A lawyer for Exxon Mobil Corp. yesterday promised the residents of a Baltimore County neighborhood that the company would "pay money damages to the people who were harmed" by a 26,000-gallon gasoline leak that contaminated the groundwater beneath their homes two years ago.
"We want to make it right," the lawyer, James F. Sanders, said at the start of a trial in which 309 plaintiffs are trying to paint the oil giant as a careless steward of its facilities and the responsible party in what they view as the ruin of their land. "There is some harm here in this case. Some plaintiffs have suffered emotional distress and some plaintiffs have suffered loss in property values."
At first glance, Sanders' admission might - in political-debate terms - be considered a game changer, or at least an acknowledgment that his opponent's case has enough merit to force him to concede part of his argument.
But the lawyer for the plaintiffs, Stephen L. Snyder, said during a break in the Baltimore County Circuit Court trial that Sanders' offer was purely tactical, an effort to steer the jury toward granting compensatory rather than punitive damages - the latter often a far greater sum.
"I predicted he would say that, to lessen the blow," Snyder said, referring to Sanders' offer to help those affected. "It's to acknowledge responsibility for compensatory damages. But, for us, it sets the stage for an evaluation of the misconduct."
A central part of the plaintiffs' case pivots on allegations that Exxon had known for at least seven years before the incident that the electronic leak detectors it used at its gas station in Jacksonville were perennially defective but that the company failed to monitor them properly or replace them with a more reliable brand.
For the company to prevail in its wish to avoid punitive damages - which Snyder said could rise to as much as $2 billion - "you'd have to ignore the documented evidence of seven years."
In his presentation, Exxon's lawyer said that, while the company accepted liability for actual, proven harm, it did not commit fraud or act with "intentional malice" or negligence. On the contrary, Sanders said, the company and its contractors made every effort to begin cleaning up the mess as soon as the underground leak was discovered on Feb. 17, 2006 - which was later determined to be 37 days after it had sprouted from a high-pressure pipe.
Sanders took exception to Snyder's assertion that Exxon officials are "waiting to cut and run" from their obligations at the site, and that, "when they do, all hell is going to break loose." He said the company will not be able to stop its remediation efforts in the Jacksonville neighborhood "until the Maryland Department of the Environment says it is clean" - a process that could take a decade or more.
"You know already that mistakes were made all up and down the line," Sanders said. "But we accept responsibility. There's no one here but us."

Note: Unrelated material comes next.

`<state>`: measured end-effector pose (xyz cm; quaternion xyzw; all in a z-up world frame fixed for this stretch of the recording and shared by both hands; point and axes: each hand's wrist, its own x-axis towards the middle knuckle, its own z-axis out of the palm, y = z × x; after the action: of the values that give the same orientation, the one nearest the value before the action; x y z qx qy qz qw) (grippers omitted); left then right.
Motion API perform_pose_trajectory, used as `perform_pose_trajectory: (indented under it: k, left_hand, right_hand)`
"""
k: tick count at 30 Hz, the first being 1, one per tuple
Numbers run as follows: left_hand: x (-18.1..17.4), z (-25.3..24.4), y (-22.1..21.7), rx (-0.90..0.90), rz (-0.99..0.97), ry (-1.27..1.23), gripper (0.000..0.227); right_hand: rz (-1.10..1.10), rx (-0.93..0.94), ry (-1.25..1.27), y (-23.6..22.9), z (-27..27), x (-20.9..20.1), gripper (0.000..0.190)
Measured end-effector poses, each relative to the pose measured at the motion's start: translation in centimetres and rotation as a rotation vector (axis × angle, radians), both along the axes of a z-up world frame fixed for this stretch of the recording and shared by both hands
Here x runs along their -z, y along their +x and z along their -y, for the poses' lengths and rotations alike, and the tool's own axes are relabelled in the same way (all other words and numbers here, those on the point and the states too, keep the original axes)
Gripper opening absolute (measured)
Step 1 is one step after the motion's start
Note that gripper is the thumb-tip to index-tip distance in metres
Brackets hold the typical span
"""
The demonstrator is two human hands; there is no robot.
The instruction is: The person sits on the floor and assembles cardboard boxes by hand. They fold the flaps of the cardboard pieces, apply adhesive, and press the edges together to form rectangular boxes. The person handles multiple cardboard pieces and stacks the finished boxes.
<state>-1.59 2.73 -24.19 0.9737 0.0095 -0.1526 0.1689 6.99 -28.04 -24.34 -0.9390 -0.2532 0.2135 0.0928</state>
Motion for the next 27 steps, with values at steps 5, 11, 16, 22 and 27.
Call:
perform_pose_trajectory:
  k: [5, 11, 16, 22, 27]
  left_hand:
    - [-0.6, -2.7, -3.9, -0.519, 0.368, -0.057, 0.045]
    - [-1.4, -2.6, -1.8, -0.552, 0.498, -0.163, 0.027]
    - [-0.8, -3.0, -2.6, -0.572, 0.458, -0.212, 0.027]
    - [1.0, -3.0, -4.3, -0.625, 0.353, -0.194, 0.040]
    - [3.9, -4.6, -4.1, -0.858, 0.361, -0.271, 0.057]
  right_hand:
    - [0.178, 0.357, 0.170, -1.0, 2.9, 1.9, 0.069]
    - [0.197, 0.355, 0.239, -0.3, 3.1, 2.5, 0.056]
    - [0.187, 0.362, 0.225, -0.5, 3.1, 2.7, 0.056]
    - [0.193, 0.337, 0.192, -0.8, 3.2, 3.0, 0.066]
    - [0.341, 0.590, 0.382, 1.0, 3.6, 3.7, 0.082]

Then, going to what he described as the most important part of his presentation, Sanders said the company was "sorry for the leak" and the fact that it persisted "for over 30 days without being discovered." He apologized to the residents of Jacksonville, to the state of Maryland and to the 14-member jury that sat before him, a panel that is likely to spend several months hearing testimony in the case.
Sanders said that, contrary to what the plaintiffs' attorney had said earlier, "We didn't start pointing fingers at everybody." The company's position was that the spill was "unacceptable" and "inexcusable" and that it "must not happen again."
"I can understand the fear, the concern," Sanders said, referring to what the residents might be feeling. "I can understand them being mad. If I lived out there, I would be mad."